=== WORK REQUIRED ===
Report each line of the material below where the word "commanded" can be found.

=== DATA PROVIDED ===
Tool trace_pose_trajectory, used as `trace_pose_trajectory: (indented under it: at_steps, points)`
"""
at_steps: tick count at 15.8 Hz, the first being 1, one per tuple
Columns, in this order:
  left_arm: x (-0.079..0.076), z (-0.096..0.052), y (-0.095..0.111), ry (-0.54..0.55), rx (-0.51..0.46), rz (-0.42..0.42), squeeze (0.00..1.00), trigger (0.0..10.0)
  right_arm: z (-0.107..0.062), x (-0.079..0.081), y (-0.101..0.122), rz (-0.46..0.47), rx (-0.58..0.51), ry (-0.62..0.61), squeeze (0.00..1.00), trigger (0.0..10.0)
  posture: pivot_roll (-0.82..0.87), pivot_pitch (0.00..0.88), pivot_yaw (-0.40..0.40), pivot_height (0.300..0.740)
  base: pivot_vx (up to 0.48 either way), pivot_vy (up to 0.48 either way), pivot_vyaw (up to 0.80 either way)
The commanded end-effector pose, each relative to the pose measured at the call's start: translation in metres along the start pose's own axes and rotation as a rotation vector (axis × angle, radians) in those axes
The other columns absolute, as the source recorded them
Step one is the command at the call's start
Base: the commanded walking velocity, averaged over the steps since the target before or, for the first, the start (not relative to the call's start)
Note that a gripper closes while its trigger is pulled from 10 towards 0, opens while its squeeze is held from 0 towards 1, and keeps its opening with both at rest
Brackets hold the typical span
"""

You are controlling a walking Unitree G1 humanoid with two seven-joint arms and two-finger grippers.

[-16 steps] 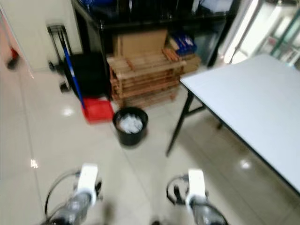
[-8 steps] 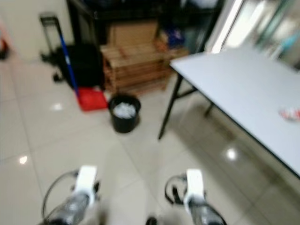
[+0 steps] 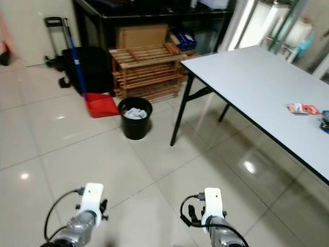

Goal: Picking trash to rubbish bin

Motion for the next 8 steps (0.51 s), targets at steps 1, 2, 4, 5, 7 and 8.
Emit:
trace_pose_trajectory:
  at_steps: [1,2,4,5,7,8]
  points:
    - [-0.0049,-0.0009,-0.0055,-0.001,0.019,-0.006,0.00,10.0,-0.0007,-0.0047,-0.0009,0.003,0.004,-0.014,0.00,10.0,-0.07,0.064,-0.126,0.740,0.000,0.000,0.00]
    - [-0.0046,-0.0009,-0.0056,0.000,0.019,-0.005,0.00,10.0,-0.0006,-0.0042,-0.0009,0.003,0.005,-0.013,0.00,10.0,-0.07,0.064,-0.124,0.740,0.000,0.000,0.00]
    - [-0.0041,-0.0010,-0.0059,0.000,0.020,-0.005,0.00,10.0,-0.0006,-0.0037,-0.0012,0.004,0.005,-0.013,0.00,10.0,-0.07,0.062,-0.123,0.740,0.000,0.000,0.00]
    - [-0.0045,-0.0010,-0.0058,-0.001,0.020,-0.004,0.00,10.0,-0.0006,-0.0036,-0.0012,0.004,0.006,-0.014,0.00,10.0,-0.07,0.061,-0.124,0.740,0.000,0.000,0.00]
    - [-0.0049,-0.0008,-0.0051,-0.002,0.018,-0.004,0.00,10.0,-0.0005,-0.0034,-0.0012,0.004,0.007,-0.015,0.00,10.0,-0.07,0.062,-0.123,0.740,0.000,0.000,0.00]
    - [-0.0047,-0.0008,-0.0049,-0.002,0.017,-0.004,0.00,10.0,-0.0004,-0.0029,-0.0017,-0.001,0.015,-0.012,0.00,10.0,-0.07,0.060,-0.122,0.740,0.000,0.000,0.00]
Point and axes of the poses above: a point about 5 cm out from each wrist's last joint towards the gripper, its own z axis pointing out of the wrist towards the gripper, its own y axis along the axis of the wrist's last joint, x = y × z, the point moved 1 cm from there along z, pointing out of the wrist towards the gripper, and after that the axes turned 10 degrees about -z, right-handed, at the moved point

=== SOLUTION FOR THIS TASK ===
The commanded end-effector pose, each relative to the pose measured at the call's start: translation in metres along the start pose's own axes and rotation as a rotation vector (axis × angle, radians) in those axes
Base: the commanded walking velocity, averaged over the steps since the target before or, for the first, the start (not relative to the call's start)

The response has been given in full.